The research relied on the various skills and expertise of the co-authors, Tarnita said. The co-authors included Efrat Sheffer, a postdoctoral research associate advised by Lars Hedin, Princeton professor and department chair of ecology and evolutionary biology, and by Levin; Tyler Coverdale and Jennifer Guyton, doctoral students in Pringle's group; and Kelly Caylor, an associate professor of civil and environmental engineering. Observational data for the study was collected at the Mpala Research Centre in Kenya, a multi-institutional research preserve with which Princeton has been long involved.

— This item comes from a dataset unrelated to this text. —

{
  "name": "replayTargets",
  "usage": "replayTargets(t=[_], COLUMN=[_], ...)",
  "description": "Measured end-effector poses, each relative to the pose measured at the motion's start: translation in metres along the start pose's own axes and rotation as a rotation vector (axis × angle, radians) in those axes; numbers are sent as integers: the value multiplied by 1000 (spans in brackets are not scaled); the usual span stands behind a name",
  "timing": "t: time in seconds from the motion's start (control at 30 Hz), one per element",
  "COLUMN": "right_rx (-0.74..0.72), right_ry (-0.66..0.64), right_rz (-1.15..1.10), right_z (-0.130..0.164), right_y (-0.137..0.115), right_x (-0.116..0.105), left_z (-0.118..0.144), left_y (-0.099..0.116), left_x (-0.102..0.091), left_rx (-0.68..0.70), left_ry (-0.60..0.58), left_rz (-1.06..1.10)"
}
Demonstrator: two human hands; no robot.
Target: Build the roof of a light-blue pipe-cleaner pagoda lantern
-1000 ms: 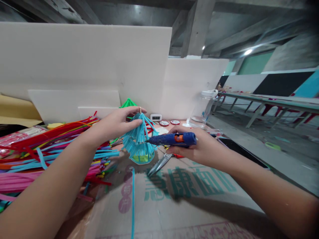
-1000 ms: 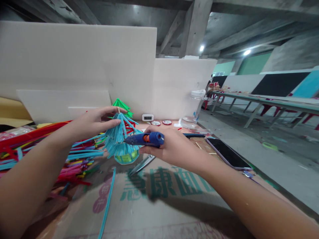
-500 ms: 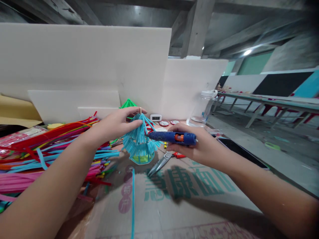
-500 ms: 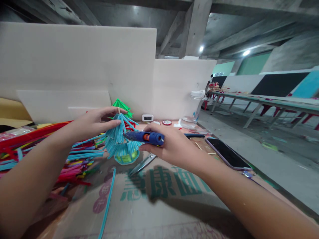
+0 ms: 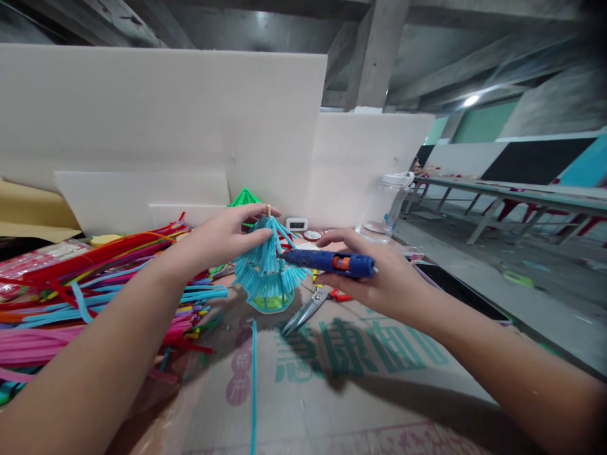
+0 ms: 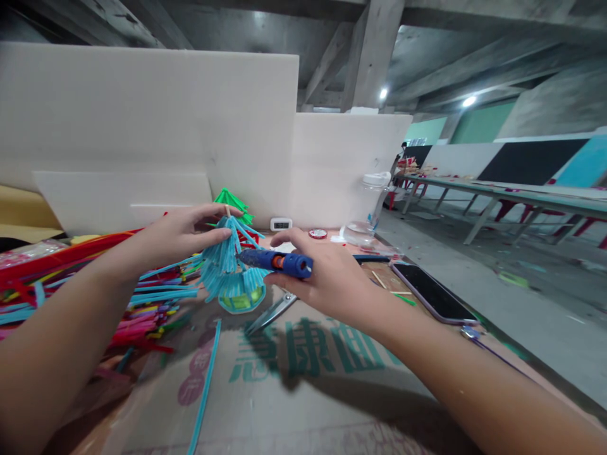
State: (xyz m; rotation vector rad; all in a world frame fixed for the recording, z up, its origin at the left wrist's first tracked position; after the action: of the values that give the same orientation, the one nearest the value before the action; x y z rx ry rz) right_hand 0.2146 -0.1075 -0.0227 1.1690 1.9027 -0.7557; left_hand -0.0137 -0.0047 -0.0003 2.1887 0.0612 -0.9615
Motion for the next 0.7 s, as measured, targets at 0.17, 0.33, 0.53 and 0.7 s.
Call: replayTargets(t=[0.17,0.33,0.53,0.7], right_rx=[-26,-87,-100,-93], right_ry=[7,26,42,13], right_rz=[-3,6,63,32], right_z=[0,1,3,2], right_y=[0,0,-1,-2], right_x=[0,1,-1,-2], left_z=[0,0,-1,0], left_y=[0,1,-1,-2], left_x=[0,0,0,0], left_rx=[-4,-6,-5,-6], left_ry=[-1,7,-2,-6], left_rz=[-7,4,2,9])
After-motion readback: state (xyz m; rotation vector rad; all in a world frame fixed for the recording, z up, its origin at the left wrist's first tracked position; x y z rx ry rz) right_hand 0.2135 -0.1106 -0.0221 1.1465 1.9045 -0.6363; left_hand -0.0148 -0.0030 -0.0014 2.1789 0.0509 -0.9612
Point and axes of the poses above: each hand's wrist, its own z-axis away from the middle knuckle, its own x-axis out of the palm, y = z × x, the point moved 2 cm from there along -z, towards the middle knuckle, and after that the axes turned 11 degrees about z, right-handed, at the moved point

"It's a great example of interdisciplinary synergy," Tarnita said. "The team effort was really crucial to this work -- each co-author played a vital role. The study started with the theory, which began with discussions between Rob [Pringle] and me and later with input from Kelly [Caylor] and Simon [Levin]. It really took shape once Juan [Bonachela] started to analyze the model and the results were validated with the empirical data collected by Jen [Guyton] and Tyler [Coverdale], and analyzed by Efrat [Sheffer]."
To continue their work, Tarnita, Pringle and collaborator Dan Doak, a professor of environmental studies at the University of Colorado-Boulder, are initiating field experiments to test key theoretical predictions as part of research on spatial patterning funded by the National Science Foundation.